ノクスの歩調は、いつもよりわずかに速い。
それに気づいているのは、隣を歩くアリアだけだった。

「……こちらです」

足を止めた先にあるのは、以前にも一度立ったことのある店。
街で一番格式が高い、高級洋服店だった。

アリアは思わず立ち止まる。

「……ここ、以前の」

「ええ」

あっさりと答えられる。

「今日は、こちらで問題ありません」

「問題……あります」

はっきり言うと、ノクスは一瞬だけ首を傾げた。

「なぜですか」

「ここは……その……」

言葉を探しているうちに、重厚な扉が開いた。
中から現れた店員が、即座に姿勢を正す。

「お待ちしておりました。

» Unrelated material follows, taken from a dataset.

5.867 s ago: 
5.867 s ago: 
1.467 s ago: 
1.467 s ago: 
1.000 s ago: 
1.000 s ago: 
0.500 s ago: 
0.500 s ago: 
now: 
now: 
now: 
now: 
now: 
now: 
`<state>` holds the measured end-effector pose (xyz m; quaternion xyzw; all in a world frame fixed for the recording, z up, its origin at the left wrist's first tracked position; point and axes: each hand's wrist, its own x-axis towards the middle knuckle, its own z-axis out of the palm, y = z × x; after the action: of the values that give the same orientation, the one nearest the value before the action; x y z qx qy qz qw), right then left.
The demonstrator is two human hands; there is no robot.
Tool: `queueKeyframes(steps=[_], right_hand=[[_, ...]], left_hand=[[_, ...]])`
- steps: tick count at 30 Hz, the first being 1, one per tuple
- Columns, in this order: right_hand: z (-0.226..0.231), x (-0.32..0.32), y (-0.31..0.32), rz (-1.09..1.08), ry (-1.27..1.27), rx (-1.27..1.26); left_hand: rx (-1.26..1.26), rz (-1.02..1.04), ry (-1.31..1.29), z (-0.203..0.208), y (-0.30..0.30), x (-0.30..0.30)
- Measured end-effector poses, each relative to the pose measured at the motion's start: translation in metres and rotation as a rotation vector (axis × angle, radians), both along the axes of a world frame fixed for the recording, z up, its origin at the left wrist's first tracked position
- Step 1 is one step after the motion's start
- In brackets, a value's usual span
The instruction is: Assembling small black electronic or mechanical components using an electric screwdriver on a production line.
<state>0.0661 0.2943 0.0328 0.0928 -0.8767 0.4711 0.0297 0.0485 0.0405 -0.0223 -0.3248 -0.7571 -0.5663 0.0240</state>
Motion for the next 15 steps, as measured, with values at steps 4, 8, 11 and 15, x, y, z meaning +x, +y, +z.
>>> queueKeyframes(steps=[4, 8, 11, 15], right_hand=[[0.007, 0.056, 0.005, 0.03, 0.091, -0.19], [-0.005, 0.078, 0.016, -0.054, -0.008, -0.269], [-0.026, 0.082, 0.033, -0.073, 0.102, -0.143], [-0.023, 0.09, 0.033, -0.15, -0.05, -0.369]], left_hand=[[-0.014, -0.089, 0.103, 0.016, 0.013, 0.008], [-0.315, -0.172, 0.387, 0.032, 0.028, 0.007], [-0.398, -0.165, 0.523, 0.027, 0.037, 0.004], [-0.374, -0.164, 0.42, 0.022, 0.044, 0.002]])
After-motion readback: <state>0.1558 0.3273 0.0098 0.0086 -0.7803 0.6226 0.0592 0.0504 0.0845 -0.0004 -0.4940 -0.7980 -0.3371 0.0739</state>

ノクス様、アリア様」

名前を呼ばれ、アリアは反射的にノクスを見る。

「私、仮の……」

「婚約者です」

即答だった。

「仮でも、今はそうでしょう」

その声音に、迷いはない。
譲る気配も、微塵もなかった。



店内。

布地を当てられ、鏡の前に立たされたアリアは、完全に落ち着きを失っていた。

「こ、こんなに必要ですか……?」

「必要です」

ノクスは迷いなく答える。

「公の場に出る以上、それ相応でなければならない」

「……そうですか」

納得したわけではないが、それ以上言えず、アリアは視線を彷徨わせた。

試着を終え、アリアが姿を現した瞬間。
店内が、ふっと静まった。

「……とても、お似合いです」

「まるで、貴婦人のよう……」

控えめな色合い。
無理のない仕立て。
派手ではないのに、自然と視線を集める。

ノクスは、しばらく動けなかった。

一度、目を逸らした。
それで終わるはずだった。

けれど、気づけばまた見ている。

理由は考えない。
ただ、そこに立つ彼女を見ていた。



次に差し出されたのは、宝石だった。

控えめだが、質の良い首飾り。

「……宝石まで?」

「婚約者ですから」

淡々とした言葉だったが、迷いはなかった。

「……慣れていません、こういうの」

ノクスは一瞬だけ黙り、

「そうでしょうね」

と静かに言った。

「次は、コートと帽子も見ましょう、小物も必要です」

「……まだ、続くんですか」

「当然でしょう」

理屈として、揺らぎはない。

アリアは一度、口を開きかけて、諦めた。

「……分かりました」

観念したようなその仕草が、どこか可笑しい。

ノクスは視線を逸らす。
理由は分からないが、胸の奥がわずかに緩んだ。

——悪くない。

声にも、表情にも出さない。
ただ、胸の奥が静かに騒いでいた。

かつて一人で立っていたこの店に、
今は“婚約者”が隣にいる。

その事実だけが、
思った以上に彼を落ち着かなくさせていた。